本領域發文數量較均衡,具有一定影響力的機構是天津中醫藥大學中醫藥工程學院、天津市中醫藥研究院、中國中醫科學院中醫基礎理論研究所、河南中醫藥大學第一附屬醫院、北京中醫藥大學,合作關系上,這5 所機構內部各個院系及附屬醫院和合作的研究機構之間合作關系密切,但是,其機構之間科研課題上幾乎沒有合作關系,這大大限制了同領域內科研機構之間的的學術交流。關鍵詞是對文章內容的高度概括,是最能反映文章核心的詞語;進行關鍵詞共現分析,可以窺探文章主題,反映領域內的研究熱點,而關鍵詞聚類分析則能將關鍵詞按相似程度歸類,反映出領域內的基本知識結構[21,22]。本文通過對舌診診斷標準文獻的關鍵詞進行分析后,發現目前舌診診斷標準的關鍵詞可歸納為3類:描述方法學的關鍵詞,描述辨證的關鍵詞和描述疾病的關鍵詞。建立舌診診斷標準及規范,不僅是中醫現代化研究中的重要內容之一,也是進行舌診客觀化關研究的前提和基礎[23]。其中診斷標準、客觀化等描述方法的關鍵詞結合中醫癥候、癥候要素等關鍵詞,再次驗證了這一前提與基礎,同時也表明本次納入文獻與研究主題的契合度較高。本次分析發現舌診診斷標準領域關注的辨證證型主要是血瘀證、脾氣虛證。隨著中醫藥領域全面標準化戰略的推動下,越來越多的中醫癥候急需診斷標準的制定。

圖6 舌診診斷標準研究關鍵詞共現聚類視圖
舌診診斷標準所關注的疾病種類較為集中,主要涉及冠心病、艾滋病、中風病。《黃帝內經》認為心開竅于舌,心主血脈,舌反映心臟的氣血運行變化,心臟病變表現多在舌象突出呈現,因此舌診對于冠心病的辨證論治有著重要作用[24]。

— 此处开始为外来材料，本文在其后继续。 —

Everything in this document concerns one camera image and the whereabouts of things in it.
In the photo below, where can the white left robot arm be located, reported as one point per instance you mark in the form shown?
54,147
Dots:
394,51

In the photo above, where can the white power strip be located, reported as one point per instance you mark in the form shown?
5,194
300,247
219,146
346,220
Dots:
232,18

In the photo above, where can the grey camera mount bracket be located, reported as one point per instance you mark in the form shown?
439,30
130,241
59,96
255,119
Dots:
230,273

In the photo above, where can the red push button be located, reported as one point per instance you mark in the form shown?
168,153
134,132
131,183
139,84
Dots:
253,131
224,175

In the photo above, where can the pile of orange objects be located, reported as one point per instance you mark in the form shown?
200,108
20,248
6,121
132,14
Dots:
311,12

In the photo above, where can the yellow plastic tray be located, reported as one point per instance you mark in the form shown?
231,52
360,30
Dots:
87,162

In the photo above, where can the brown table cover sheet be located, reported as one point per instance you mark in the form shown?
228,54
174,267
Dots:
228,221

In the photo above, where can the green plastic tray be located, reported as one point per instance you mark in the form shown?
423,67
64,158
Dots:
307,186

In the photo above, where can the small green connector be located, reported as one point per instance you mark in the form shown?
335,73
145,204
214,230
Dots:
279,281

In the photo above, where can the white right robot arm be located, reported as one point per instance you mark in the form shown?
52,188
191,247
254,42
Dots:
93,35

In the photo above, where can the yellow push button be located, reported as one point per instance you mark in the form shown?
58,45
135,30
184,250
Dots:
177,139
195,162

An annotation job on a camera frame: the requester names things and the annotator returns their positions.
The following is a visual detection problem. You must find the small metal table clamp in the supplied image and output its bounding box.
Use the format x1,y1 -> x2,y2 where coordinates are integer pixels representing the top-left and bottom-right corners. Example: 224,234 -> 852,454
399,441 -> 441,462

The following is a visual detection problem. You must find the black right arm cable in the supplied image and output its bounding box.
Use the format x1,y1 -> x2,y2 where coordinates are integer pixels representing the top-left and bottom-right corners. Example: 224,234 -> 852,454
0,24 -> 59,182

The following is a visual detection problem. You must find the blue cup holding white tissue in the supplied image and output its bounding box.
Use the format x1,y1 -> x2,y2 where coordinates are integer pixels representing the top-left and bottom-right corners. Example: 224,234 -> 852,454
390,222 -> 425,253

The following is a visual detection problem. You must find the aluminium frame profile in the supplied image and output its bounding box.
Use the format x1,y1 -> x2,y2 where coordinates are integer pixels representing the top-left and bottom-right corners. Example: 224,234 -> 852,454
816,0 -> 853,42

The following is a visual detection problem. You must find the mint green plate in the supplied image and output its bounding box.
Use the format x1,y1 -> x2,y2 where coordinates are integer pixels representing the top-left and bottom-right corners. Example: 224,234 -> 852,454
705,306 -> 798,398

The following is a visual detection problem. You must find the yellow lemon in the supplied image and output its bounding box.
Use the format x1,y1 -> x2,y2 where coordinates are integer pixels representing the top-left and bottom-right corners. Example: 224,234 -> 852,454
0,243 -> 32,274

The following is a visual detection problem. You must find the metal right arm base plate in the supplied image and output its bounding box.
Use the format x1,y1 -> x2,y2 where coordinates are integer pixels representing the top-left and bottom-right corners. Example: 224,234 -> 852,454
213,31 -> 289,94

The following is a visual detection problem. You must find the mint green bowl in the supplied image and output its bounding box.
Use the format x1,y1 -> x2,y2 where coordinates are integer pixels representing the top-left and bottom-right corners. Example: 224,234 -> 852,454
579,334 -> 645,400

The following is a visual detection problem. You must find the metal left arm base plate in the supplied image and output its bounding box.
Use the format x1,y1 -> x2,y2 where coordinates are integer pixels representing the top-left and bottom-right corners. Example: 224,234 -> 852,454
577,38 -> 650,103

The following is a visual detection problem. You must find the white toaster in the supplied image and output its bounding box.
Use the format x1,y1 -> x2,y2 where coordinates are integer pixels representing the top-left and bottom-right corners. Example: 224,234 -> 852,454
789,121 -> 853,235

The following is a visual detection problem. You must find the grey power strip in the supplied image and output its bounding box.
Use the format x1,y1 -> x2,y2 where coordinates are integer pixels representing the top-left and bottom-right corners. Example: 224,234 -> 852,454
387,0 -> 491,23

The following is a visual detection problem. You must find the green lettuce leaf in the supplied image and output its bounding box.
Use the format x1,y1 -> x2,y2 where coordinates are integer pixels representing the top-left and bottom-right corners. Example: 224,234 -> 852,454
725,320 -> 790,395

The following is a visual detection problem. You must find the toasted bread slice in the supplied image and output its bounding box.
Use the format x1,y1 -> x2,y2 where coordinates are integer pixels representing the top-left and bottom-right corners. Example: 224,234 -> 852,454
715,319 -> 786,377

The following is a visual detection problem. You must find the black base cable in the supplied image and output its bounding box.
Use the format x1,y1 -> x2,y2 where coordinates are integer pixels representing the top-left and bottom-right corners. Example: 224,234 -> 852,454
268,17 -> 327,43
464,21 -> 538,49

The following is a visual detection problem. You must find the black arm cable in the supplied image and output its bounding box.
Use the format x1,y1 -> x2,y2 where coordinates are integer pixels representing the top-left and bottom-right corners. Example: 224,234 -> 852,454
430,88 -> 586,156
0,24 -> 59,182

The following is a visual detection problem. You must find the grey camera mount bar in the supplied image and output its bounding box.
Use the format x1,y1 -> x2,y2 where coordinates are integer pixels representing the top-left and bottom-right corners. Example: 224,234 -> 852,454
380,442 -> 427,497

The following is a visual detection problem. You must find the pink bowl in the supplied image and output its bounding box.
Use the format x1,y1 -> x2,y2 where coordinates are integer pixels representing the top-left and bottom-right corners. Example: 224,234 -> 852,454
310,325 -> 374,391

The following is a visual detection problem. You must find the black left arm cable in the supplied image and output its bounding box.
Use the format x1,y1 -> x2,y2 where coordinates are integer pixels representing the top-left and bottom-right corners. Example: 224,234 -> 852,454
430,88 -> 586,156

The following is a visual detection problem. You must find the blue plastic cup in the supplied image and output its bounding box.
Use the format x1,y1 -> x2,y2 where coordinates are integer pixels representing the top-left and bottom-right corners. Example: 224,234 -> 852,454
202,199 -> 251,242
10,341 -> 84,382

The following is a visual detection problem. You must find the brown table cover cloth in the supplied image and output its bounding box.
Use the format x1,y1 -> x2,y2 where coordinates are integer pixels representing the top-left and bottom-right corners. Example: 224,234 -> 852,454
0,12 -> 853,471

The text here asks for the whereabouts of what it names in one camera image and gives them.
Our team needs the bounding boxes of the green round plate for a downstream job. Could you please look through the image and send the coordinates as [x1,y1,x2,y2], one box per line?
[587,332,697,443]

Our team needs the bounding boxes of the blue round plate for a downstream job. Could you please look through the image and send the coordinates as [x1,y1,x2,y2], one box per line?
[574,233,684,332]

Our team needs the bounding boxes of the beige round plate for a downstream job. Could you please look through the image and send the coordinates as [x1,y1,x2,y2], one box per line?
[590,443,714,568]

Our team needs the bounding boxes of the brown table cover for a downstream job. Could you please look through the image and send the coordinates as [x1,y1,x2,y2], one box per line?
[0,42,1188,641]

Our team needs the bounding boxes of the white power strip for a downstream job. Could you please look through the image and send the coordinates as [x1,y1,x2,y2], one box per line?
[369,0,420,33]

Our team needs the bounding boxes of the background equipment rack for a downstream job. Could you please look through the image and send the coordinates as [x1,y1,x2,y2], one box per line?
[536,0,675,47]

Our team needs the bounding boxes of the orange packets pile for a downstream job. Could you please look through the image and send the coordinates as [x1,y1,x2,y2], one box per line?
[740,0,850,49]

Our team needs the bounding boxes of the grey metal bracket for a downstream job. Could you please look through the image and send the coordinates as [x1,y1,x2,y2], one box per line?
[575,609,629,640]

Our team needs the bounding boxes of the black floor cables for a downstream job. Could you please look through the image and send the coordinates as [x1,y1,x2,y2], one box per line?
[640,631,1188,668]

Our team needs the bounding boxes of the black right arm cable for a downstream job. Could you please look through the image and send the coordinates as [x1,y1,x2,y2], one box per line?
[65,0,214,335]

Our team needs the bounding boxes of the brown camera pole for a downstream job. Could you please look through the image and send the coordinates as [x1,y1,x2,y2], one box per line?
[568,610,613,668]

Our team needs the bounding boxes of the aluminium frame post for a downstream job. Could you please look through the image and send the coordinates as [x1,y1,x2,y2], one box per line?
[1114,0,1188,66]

古人早在疾病診斷初期重視舌象的判別,在《辨舌指南·舌病證治之鑒別》曰:“舌麻者,血虛也。麻木而伸不出者,內風挾痰也”明確指出中風舌象的特異性[25]。有研究認為艾滋病屬中醫“疫病”、其病機復雜多為正邪相爭、虛實錯雜的本虛標實證,隨著毒邪漸盛癥狀體征及病理性舌象表現突出。同時也提醒我們舌象對于疫病的診斷有著一定的優勢,當今新型冠狀病毒肆虐,引發的新型冠狀病毒肺炎歸屬中醫“寒濕疫”,在眾多醫家研究中尤重視新型冠狀病毒肺炎舌象表現及舌診的研究[26]。本研究的突現詞檢測研究發現近年來的研究熱點為舌診客觀化、臨床證型、因子分析、糖尿病、冠心病,預測未來舌診診斷標準將借助舌診客觀化及方法學在臨床常見病證實現。伴隨醫學界對舌診的重視,舌象診斷將應用于更廣泛的病癥,舌象診斷標準的確定也離我們越來越近。